Parliamo spesso di baby blues, la depressione post-partum, che affligge circa l’8-12% delle neomamme. Ma nessuno parla di no-baby blues. È come se l’aborto – nonostante le rivoluzioni, e il tempo che stiamo vivendo – continui a essere un tema tabù. Un tabù dannoso soprattutto per le donne, che in una società sempre più femminista e contemporaneamente sessista, pagano il dazio più grande. Una violenza psicologica che forma una cicatrice indelebile fra le loro gambe, e nel loro cuore.

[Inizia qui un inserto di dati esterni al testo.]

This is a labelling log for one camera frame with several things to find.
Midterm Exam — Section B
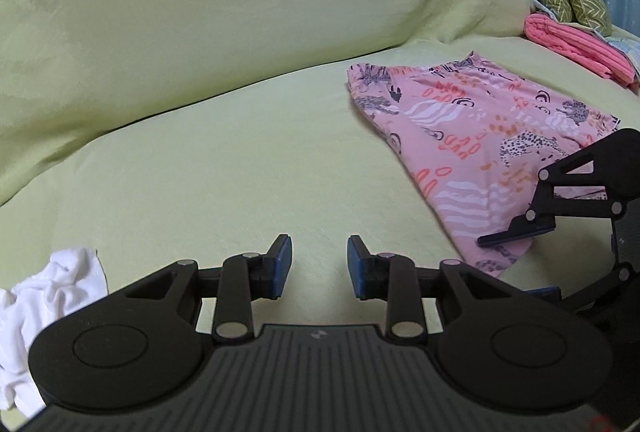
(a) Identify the coral pink folded cloth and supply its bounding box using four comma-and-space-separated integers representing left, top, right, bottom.
524, 13, 639, 92

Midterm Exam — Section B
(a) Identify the white crumpled cloth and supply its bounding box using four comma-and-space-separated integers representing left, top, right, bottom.
1, 248, 107, 418

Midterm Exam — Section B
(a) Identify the pink patterned garment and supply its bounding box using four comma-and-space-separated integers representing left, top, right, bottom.
347, 53, 620, 276

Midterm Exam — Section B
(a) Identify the light green sofa cover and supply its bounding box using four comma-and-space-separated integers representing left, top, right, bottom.
1, 0, 639, 324

Ne ho parlato allora con la Prof.ssa Donatella Marazziti, psichiatra e responsabile ricerche della Fondazione BRF Onlus – Istituto per la ricerca in Psichiatria e Neuroscienze – per cercare di fare un po’ di luce in quella notte che travolge le donne, e le risucchia via. Quel vuoto di cui nessuno vuole parlare. “L’interruzione volontaria di gravidanza – spiega Donatella Marazziti – è caratterizzata dalla solitudine psicologica della donna che si trova di fronte a problematiche che coinvolgono non solo la soppressione di un figlio potenziale, ma anche la sua sessualità, il suo ruolo, il rapporto col partner, il futuro della relazione. Ovviamente è importante anche il significato che la donna dà alla gravidanza, intanto se è voluta o frutto di violenza, se viene considerata un ostacolo alla realizzazione personale o un completamento della donna stessa e della relazione, e di come l’ambiente percepisce l’evento”. Al momento non esistono degli studi specifici in grado di ricostruire questo argomento che ben si presta a interpretazioni e manipolazioni ideologiche (solo negli USA si stanno sviluppando delle ricerche relative alle condizioni di depressione e ansia in donne che hanno scelto l’aborto, o lo hanno praticato per questioni terapeutiche).